Once you’ve checked your windscreen wipers, you should check your car’s windscreen washer fluid reservoir and make sure that it is full. All you need to do is top it up with windscreen washer fluid - you can purchase this pre-mixed or concentrated. Concentrated washer fluid is is cheaper but needs to be mixed with water before it is used. Don’t use plain water - it will freeze in winter, affecting your vision. This should be done before every long journey and every few weeks.
Related: Quick Was to De-Ice Your Car
Check the brakes and clutch fluid
Before any long journey you should always check your brakes and the clutch fluid. This is a fairly straight forward job that should be done regularly in order to prevent a serious accident. Your car’s handbook will state where you need to look and where the ‘full’ mark is.
If you find the fluid level has dropped by no more than 2-3mm, then just top it up with the correct right fluid (your handbook will tell you which fluid you need) at any petrol station or local garage. If it has dropped by more than 2-3mm, then you should get it checked because it’s picking up the slack as your car’s brake pads wear. If your clutch fluid levels have dropped by large amounts, it may be a signal that you have a leak and you shouldn’t drive the car until you have had it repaired.
Check your engine coolant
The car’s coolant system keeps the car’s engine cool under most circumstances and weather conditions. When you check the car’s coolant engine, you should look around for any leaks. You should also inspect the area for any thick black rubber hoses coming from the radiator and check that no fluid is seeping out of the ends.
Give the black rubber hoses a squeeze - they should feel firm and robust. If they feel weak and flaccid then it’s advised to get them checked at your local garage, as they might not be working.

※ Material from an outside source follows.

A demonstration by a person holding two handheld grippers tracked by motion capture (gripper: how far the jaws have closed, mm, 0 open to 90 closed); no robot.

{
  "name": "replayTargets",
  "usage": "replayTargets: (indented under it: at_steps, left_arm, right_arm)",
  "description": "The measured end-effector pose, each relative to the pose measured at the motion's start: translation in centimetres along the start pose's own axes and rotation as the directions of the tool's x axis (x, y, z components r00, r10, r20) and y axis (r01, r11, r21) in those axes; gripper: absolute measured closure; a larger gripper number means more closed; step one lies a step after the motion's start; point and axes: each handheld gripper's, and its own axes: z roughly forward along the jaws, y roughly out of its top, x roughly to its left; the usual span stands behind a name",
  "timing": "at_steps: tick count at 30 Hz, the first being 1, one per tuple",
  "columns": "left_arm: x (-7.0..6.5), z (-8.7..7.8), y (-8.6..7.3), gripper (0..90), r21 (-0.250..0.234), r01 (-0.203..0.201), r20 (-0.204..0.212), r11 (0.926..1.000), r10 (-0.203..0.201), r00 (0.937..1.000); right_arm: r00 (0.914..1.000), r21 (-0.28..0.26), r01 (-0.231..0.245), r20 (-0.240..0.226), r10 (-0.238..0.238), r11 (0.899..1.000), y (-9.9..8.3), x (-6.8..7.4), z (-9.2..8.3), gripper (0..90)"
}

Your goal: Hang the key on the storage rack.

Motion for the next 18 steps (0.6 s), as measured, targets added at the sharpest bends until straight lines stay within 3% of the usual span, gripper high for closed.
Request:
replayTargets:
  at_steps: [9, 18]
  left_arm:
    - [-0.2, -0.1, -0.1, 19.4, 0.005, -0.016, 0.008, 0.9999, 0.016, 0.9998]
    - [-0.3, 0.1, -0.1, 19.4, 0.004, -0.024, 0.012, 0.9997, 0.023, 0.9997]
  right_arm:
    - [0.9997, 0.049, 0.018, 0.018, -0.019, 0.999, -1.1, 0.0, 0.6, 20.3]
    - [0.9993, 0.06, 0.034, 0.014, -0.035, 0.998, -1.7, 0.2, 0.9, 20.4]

To check the car’s coolant level, you should ensure that the engine is stone cold as hot coolant is under pressure and taking the cap off will release a torrent of boiling fluid, which can cause severe burns. After the engine has cooled, remove the cap on the coolant tank and check the fluid inside - it should be blue or pink colour and free of oil. If the coolant isn’t up to the mark, top it up with a pre-mixed antifreeze solution to the top. If you need to top your coolant up a lot then you should take your car to the garage as it may suggest there is a leak.